======== DATA EXCERPT ========

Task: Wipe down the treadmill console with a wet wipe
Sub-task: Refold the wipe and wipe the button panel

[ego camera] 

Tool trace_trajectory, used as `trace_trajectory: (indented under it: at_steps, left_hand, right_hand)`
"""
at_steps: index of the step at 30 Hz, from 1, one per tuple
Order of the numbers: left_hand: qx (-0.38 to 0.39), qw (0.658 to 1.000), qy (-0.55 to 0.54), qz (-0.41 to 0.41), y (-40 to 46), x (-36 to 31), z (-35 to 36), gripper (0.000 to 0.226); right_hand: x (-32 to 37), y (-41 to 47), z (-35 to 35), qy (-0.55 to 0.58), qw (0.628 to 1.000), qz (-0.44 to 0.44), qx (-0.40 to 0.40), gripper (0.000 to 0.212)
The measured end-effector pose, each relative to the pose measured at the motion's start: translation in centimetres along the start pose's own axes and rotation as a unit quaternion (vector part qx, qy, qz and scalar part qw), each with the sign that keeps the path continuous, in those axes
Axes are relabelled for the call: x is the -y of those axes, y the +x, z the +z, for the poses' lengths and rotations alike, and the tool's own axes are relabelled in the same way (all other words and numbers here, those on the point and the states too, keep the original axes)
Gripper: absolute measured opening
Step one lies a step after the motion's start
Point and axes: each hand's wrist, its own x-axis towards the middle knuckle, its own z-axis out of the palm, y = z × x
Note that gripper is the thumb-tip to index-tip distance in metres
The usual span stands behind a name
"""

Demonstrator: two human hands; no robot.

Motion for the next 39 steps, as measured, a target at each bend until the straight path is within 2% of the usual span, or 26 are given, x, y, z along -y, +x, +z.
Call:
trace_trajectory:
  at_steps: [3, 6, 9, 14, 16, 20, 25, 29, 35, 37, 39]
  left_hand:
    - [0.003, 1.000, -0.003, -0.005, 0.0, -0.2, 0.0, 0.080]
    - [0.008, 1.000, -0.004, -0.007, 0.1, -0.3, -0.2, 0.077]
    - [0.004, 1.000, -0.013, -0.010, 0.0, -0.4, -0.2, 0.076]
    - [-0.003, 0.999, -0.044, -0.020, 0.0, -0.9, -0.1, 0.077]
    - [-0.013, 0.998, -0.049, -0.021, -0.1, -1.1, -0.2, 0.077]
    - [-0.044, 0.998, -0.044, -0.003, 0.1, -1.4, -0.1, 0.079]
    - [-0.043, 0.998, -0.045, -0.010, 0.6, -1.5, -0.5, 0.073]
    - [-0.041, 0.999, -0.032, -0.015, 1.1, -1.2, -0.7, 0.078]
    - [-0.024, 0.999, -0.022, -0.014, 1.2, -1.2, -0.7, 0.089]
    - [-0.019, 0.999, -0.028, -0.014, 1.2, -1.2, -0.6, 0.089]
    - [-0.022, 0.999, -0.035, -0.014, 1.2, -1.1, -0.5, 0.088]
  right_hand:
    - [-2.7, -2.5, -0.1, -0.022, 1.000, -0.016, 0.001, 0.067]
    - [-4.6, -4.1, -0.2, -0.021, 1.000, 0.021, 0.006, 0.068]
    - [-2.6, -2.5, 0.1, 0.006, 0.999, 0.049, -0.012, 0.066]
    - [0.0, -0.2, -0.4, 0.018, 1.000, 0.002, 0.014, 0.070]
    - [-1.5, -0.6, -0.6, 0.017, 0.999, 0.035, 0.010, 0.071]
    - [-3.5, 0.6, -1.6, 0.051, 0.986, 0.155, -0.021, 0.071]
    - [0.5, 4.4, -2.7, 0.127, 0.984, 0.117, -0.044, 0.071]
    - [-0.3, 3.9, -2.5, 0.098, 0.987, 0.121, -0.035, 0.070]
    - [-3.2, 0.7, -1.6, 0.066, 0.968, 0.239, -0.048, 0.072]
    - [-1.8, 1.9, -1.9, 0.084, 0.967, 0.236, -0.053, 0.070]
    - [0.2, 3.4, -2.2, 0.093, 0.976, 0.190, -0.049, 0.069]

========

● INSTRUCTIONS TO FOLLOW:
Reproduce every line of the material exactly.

● ANSWER TO THIS EXERCISE:
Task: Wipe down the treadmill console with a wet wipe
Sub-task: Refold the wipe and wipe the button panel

[ego camera] 

Tool trace_trajectory, used as `trace_trajectory: (indented under it: at_steps, left_hand, right_hand)`
"""
at_steps: index of the step at 30 Hz, from 1, one per tuple
Order of the numbers: left_hand: qx (-0.38 to 0.39), qw (0.658 to 1.000), qy (-0.55 to 0.54), qz (-0.41 to 0.41), y (-40 to 46), x (-36 to 31), z (-35 to 36), gripper (0.000 to 0.226); right_hand: x (-32 to 37), y (-41 to 47), z (-35 to 35), qy (-0.55 to 0.58), qw (0.628 to 1.000), qz (-0.44 to 0.44), qx (-0.40 to 0.40), gripper (0.000 to 0.212)
The measured end-effector pose, each relative to the pose measured at the motion's start: translation in centimetres along the start pose's own axes and rotation as a unit quaternion (vector part qx, qy, qz and scalar part qw), each with the sign that keeps the path continuous, in those axes
Axes are relabelled for the call: x is the -y of those axes, y the +x, z the +z, for the poses' lengths and rotations alike, and the tool's own axes are relabelled in the same way (all other words and numbers here, those on the point and the states too, keep the original axes)
Gripper: absolute measured opening
Step one lies a step after the motion's start
Point and axes: each hand's wrist, its own x-axis towards the middle knuckle, its own z-axis out of the palm, y = z × x
Note that gripper is the thumb-tip to index-tip distance in metres
The usual span stands behind a name
"""

Demonstrator: two human hands; no robot.

Motion for the next 39 steps, as measured, a target at each bend until the straight path is within 2% of the usual span, or 26 are given, x, y, z along -y, +x, +z.
Call:
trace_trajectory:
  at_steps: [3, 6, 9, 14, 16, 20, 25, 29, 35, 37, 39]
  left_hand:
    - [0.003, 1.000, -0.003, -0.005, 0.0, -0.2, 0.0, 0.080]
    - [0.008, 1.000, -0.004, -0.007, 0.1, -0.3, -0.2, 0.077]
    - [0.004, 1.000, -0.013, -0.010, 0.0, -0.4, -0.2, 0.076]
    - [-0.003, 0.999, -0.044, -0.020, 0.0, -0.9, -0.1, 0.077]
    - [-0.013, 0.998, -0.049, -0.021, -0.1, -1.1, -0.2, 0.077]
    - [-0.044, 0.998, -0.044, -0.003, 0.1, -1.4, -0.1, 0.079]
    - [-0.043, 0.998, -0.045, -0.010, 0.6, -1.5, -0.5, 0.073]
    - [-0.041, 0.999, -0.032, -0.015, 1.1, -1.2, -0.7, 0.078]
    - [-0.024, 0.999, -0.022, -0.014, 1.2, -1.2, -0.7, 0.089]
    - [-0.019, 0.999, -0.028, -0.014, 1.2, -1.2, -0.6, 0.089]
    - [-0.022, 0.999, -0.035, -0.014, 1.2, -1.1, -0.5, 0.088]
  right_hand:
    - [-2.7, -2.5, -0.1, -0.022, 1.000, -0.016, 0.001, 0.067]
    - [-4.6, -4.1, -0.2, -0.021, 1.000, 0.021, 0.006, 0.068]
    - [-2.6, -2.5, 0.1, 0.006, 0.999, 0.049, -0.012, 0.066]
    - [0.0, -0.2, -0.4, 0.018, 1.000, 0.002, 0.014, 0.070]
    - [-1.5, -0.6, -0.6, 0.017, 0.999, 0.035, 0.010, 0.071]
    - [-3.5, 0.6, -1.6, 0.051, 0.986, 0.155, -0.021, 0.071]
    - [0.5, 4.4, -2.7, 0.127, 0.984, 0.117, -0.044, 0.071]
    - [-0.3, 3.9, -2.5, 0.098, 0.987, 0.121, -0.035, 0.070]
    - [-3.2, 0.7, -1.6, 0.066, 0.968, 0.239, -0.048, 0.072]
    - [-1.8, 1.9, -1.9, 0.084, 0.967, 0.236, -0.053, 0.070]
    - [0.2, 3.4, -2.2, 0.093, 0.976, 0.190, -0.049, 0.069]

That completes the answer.